In their recent book “Victory through Organization, Why the War for Talent is Failing your Company and What You Can Do About It”, Dave Ulrich and colleagues have argued forcefully that management has been too obsessed with the hunt for talent. They propose instead to focus more on organization. They develop their argument from and for an HR perspective, on the basis of empirical data from their last research on over 1,200 organizations. These data show that when compared to individual HR professionals, HR departments as a whole have three to four times the impact on business results: in other words, argue Ulrich and colleagues, departments matter more than people in predicting business and stakeholder results: hence the title of the book, and hence their argument that while securing the right talents is important, what matters more if not most is the creation and maintenance of organizational capabilities and culture.
One can only welcome this new convergence of distinguished HR professionals emphasizing the importance of organization as opposed to the individual in bringing about business and stakeholder results. Having established this finding, the authors use the remainder of the book to spell out in more detail all its implications for the needed competencies of HR professionals and departments, as well as on the manner they go about their jobs.
So it is no surprise when at the end of their book, Ulrich and colleagues extrapolate from the HR domain to organizations in general, and on this ground argue for an increased emphasis on studies of organization capabilities and an increased managerial attention to culture. The whole question is: what are organization capabilities and what culture are we talking about?
Any organization can be analyzed on three levels. Level 1 is rooted in managerial discourse (such as corporate strategy, corporate culture, corporate communication, etc.). Level 2 is represented by all the dimensions of the formal organization (organization chart, formal rules and procedures, management tools and the like). Level 3 corresponds to what is generally known as the informal structure of an organization (informal and nevertheless taken for granted patterns of behavior, informal arrangements among participants in the organization, informal coalitions and/or zones of conflict, in short the “rules of the game” that unofficially structure the transactions among members of the organization, etc.). Level three represents what has been variously described as the “clandestine management” and the “operative system” of an organization.
These three levels are of course related to, and articulated with, one another, but there is no automatic or mechanistic passage from one to the other. Each level has a life of its own and cannot be subsumed one under the other. They are also very different in nature. Level 1 and 2 result from rational analytics and voluntary design and express managerial intent. Level 3 on the other hand is largely informal, being the emergent result of the interaction of the behavior of all the participants acting autonomously within the constraints of their organizational interdependence. Level 3 is distributed by nature, meaning that it is not produced by anyone in particular, nor subject to anyone’s complete control. As it originates in, and is inseparable from, the encounter and meshing of the prescriptions of levels 1 and 2, with the contingencies underlying the patterns of the ongoing exchange and power relations through which all members of an organization accomplish their tasks, it is resilient to voluntary definition and change, and, as the saying often attributed to Peter Drucker so vividly states, capable of eating strategy for breakfast. It expresses and represents the “deep” culture of an organization as opposed to (as different from) its corporate culture.
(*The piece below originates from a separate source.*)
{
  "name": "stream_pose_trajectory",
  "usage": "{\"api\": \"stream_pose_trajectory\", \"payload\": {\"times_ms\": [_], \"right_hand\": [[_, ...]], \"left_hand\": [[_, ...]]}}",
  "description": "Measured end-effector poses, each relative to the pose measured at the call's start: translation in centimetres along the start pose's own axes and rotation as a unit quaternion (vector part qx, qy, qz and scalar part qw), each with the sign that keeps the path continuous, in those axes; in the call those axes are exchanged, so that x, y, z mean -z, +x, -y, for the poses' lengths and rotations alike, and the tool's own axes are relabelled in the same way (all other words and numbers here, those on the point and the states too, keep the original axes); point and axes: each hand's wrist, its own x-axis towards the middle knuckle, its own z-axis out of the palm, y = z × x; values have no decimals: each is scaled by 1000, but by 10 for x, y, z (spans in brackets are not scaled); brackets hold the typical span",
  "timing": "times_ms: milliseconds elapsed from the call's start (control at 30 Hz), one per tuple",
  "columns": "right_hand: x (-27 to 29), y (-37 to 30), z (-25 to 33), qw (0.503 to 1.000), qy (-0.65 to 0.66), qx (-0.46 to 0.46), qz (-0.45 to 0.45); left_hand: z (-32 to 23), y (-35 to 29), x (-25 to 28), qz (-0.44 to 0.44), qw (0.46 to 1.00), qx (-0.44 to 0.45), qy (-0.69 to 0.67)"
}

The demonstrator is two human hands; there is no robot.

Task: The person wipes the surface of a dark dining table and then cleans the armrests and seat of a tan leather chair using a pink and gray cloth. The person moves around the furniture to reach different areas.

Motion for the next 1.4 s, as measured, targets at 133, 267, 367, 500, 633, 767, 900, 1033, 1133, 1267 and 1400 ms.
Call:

Obviously, targeting organization capabilities and culture is targeting level 3 phenomena, i.e. a reality that cannot be directly created, but whose emergence and structuring takes time and cannot be decided, but only monitored indirectly. And Ulrich and colleagues are right in pointing out that the recruitment of talent is not the solution, even if individual competencies of organization members remain of course important. And one should add that it would be time to recognize the glorious uncertainty of any recruitment: even the most careful screening ahead of recruitment cannot guarantee that the encounter of the new talent with the preexisting networks of work relations and their underlying power-equilibria will produce the expected result. Too many examples have shown the contrary.
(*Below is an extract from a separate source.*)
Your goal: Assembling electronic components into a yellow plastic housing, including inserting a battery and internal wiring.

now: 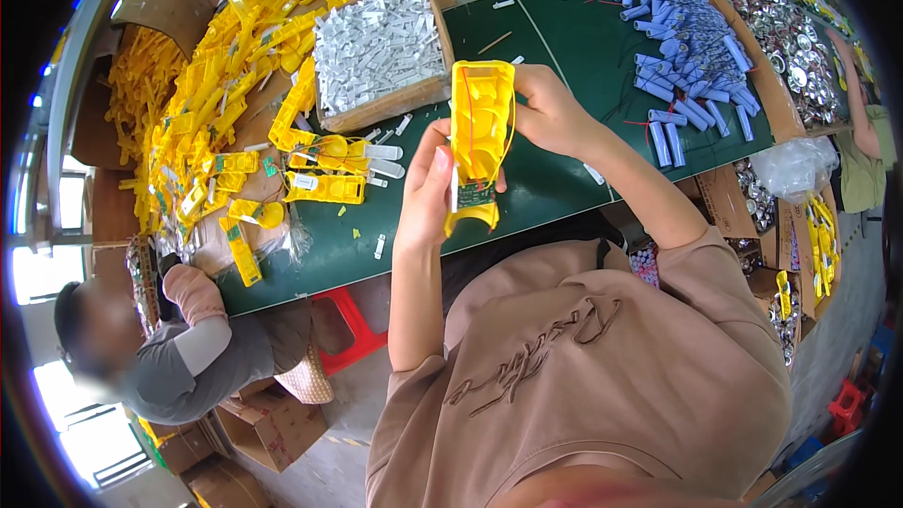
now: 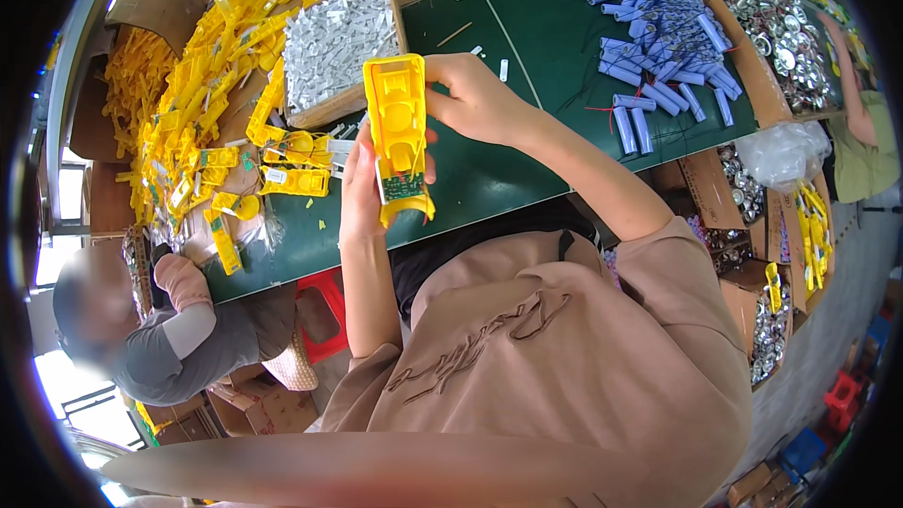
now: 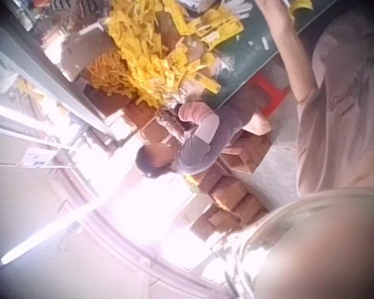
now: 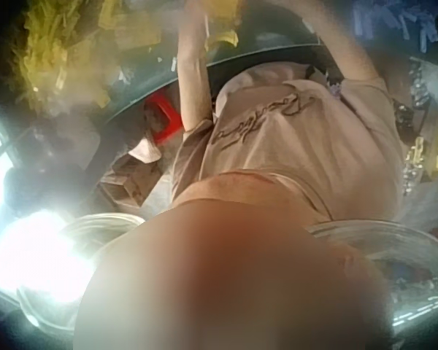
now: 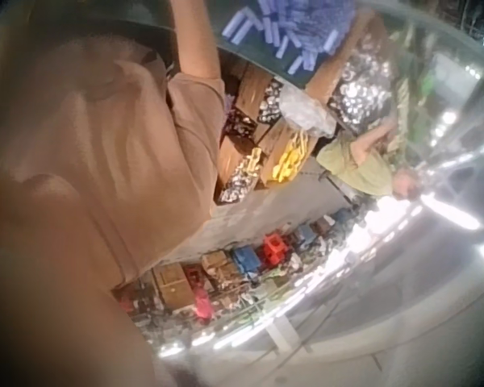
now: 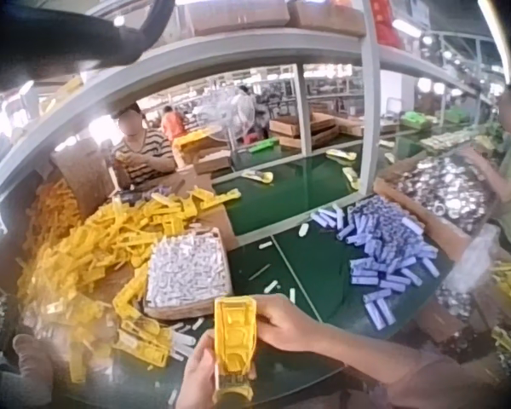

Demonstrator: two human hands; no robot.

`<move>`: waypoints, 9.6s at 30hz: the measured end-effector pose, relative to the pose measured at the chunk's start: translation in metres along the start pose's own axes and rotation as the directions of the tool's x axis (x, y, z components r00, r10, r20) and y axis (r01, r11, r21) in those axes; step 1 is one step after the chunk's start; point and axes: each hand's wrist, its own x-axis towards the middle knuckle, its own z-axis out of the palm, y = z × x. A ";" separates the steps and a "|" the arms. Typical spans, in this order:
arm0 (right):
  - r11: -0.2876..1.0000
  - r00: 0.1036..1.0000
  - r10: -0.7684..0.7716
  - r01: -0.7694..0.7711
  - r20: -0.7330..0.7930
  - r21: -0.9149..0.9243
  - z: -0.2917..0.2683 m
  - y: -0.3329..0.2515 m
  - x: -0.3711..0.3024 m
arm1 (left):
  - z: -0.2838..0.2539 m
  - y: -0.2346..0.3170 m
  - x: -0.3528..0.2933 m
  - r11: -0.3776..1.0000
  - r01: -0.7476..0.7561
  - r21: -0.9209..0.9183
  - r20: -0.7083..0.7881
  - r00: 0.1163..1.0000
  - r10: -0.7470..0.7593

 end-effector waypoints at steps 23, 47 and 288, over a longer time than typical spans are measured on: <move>0.812 0.968 0.231 -0.248 0.099 0.528 0.022 0.026 0.002 | -0.003 -0.003 -0.001 0.984 -0.116 0.136 -0.381 0.911 0.160; 0.805 0.820 -0.418 0.135 -0.391 -0.578 0.079 0.006 0.016 | -0.005 -0.003 0.018 0.933 -0.199 0.300 -0.546 0.766 0.339; 0.796 0.673 0.093 -0.493 0.734 0.352 0.088 0.007 0.174 | -0.143 0.099 -0.009 0.858 -0.176 0.483 -0.371 0.846 0.383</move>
Management in this perspective becomes much less scientific or analytics based. It has to accept its political nature in so far as its task is to construct a constitutional order, or a mode of governance. Its role is to initiate, and then to monitor the organizational process, collective in nature, out of which the mode of governance of the organization will in the end emerge and be structured. In order to do so, it will need to be based on the understanding (decoding) of the emerging dynamics of the “operative system”, it will need the capacity to diagnose whenever necessary the emerging dynamics of the implementation processes without which level 1 and 2 plans could not be substantiated in concrete behavior at level 3. Design will be much less important than the capacity to steer the implementation of whatever new plans and organizational designs have been decided. And it is only fitting to evoke here another very challenging finding of Ulrich and colleagues. They show that Navigating Paradox is the HR competency that most impacts business performance. There is good reason to believe them: steering the implementation of organizational design is an activity which requires and presupposes the capacity to navigate paradox, in other words to act politically, meaning to manage pragmatically the many vagaries of a process which is open ended and never fully predictable by nature.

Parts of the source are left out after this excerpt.